Nous avons dit que, tout en défendant, comme M. Évellin, la thèse du mouvement discontinu, nous nous séparions de lui sur un point important, l’existence d’un minimum de distance et de temps, minimum sur lequel s’appuie M. Noël pour établir que la flèche et le stade constituent une réfutation du mouvement discontinu.

M. Evellin signale avec raison comme un des préjugés les plus répandus « celui qui nous porte à croire que tout composé est formé d’éléments qui lui ressemblent[1] », et nous sommes pleinement d’accord avec lui pour soutenir que les éléments de la matière ne sont pas étendus.
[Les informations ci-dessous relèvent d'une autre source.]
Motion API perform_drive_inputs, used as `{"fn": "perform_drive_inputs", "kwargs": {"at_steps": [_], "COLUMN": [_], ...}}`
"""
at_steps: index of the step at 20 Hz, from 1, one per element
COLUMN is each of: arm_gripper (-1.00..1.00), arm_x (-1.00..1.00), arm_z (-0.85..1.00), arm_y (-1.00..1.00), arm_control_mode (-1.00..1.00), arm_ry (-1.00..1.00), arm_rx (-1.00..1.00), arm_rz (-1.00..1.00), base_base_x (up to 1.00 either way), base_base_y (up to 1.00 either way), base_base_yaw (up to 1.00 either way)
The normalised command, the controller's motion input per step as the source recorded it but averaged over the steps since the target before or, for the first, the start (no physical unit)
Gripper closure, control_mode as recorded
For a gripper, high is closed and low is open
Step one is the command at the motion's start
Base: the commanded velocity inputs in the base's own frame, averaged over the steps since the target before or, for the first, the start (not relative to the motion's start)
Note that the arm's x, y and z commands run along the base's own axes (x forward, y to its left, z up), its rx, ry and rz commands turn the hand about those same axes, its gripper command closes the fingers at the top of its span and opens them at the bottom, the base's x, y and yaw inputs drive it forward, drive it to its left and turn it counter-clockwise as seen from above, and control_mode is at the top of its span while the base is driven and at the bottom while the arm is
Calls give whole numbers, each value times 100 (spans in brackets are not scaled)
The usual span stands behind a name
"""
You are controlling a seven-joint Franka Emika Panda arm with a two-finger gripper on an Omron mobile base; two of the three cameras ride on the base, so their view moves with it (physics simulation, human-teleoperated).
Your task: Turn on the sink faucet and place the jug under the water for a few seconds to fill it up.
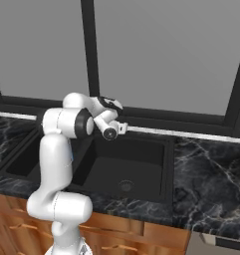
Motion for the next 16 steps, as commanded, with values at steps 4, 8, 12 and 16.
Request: {"fn": "perform_drive_inputs", "kwargs": {"at_steps": [4,8,12,16], "arm_gripper": [-100,-100,-100,-100], "arm_x": [-45,-12,-4,-43], "arm_z": [37,94,89,41], "arm_y": [-100,-60,-28,-1], "arm_control_mode": [-100,-100,-100,-100], "arm_ry": [0,-5,-2,18], "arm_rx": [5,16,15,2], "arm_rz": [0,6,5,7], "base_base_x": [0,0,0,0], "base_base_y": [0,0,0,0], "base_base_yaw": [0,0,0,0]}}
Mais où nous nous séparons de lui, c’est quand il enseigne qu’il existe un lieu en soi ou lieu réel composé d’éléments indivisibles et inétendus, ainsi qu’un temps en soi ou temps réel, formé d’instants absolus, affranchis de la durée. Pour nous, l’espace et le temps sont des relations pures, à l’égard desquelles on ne saurait parler d’un minimum absolu et qui, du moment qu’elles existent, jouissent de toutes leurs propriétés, divisibilité comprise. Pour bien faire saisir notre pensée, nous rappellerons une thèse[2] que nous avons soutenue, dans la Revue philosophique, au sujet du temps, parce que, même pour ceux qui refuseraient de l’accepter, elle peut servir à mettre en évidence un ordre général de considérations, compatible avec d’autres théories particulières.
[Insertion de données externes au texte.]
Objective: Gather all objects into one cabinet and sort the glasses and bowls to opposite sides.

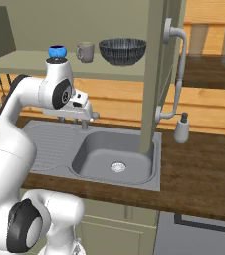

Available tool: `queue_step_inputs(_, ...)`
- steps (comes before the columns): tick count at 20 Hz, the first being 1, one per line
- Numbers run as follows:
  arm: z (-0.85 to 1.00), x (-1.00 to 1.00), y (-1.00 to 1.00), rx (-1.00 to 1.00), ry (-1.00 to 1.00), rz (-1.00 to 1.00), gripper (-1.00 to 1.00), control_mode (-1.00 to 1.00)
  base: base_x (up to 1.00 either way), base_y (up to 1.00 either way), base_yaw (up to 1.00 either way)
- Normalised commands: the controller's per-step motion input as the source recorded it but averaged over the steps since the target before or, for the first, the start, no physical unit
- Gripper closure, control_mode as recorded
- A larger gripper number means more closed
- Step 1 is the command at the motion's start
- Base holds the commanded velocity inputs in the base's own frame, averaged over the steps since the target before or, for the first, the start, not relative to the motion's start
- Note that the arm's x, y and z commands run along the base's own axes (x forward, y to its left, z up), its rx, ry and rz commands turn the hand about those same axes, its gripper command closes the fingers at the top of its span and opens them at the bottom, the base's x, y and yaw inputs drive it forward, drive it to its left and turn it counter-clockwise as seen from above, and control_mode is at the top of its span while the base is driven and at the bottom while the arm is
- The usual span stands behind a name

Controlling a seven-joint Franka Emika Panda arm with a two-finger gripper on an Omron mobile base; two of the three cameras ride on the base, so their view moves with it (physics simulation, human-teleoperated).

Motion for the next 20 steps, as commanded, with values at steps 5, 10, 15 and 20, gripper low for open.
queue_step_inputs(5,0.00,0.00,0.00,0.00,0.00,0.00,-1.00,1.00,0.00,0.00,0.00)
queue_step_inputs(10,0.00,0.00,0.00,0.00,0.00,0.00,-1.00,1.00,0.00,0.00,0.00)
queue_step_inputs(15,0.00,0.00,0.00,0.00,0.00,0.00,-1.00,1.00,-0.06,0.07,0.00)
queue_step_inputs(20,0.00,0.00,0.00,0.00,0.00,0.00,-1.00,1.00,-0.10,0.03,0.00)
Cherchant quelle est la nature de la relation temporelle, nous avons émis l’hypothèse qu’elle pourrait n’être que celle de cause occasionnelle à effet. S’il en est ainsi, on voit d’abord que le temps suppose deux termes intemporels et naît de leur relation, qu’il n’a pas de mesure proprement dite, mais qu’on peut seulement compter les phénomènes reliés par le rapport causal, et qu’enfin, point capital, on peut toujours supposer un autre enchaînement connexe tel que, à deux phénomènes immédiatement consécutifs dans la première série, réponde un groupe multiple reliant deux phénomènes simultanés aux deux premiers.

Quelle que soit la valeur de notre hypothèse, il nous semble qu’elle a cet avantage de faire voir comment il peut exister des conceptions du temps et aussi de l’espace qui leur conservent le caractère de continus mathématiques, tout en proscrivant l’existence de phénomènes en nombre infini. Ce caractère de continuité résulte en effet de ce que, pour le temps par exemple, entre deux phénomènes quelconques, on peut toujours admettre l’insertion d’un nombre de phénomènes aussi grand qu’on voudra, en sorte qu’il n’existe aucune limite de cette divisibilité théorique ; mais, comme, en fait, il ne peut exister qu’un nombre de phénomènes fini, la division réelle est par là même limitée.

Cette conception de l’espace et du temps permet d’écarter immédia-

  1. Infini et Quantité, p. 15.
  2. Le Temps, sa Nature et sa Mesure, mars 1892.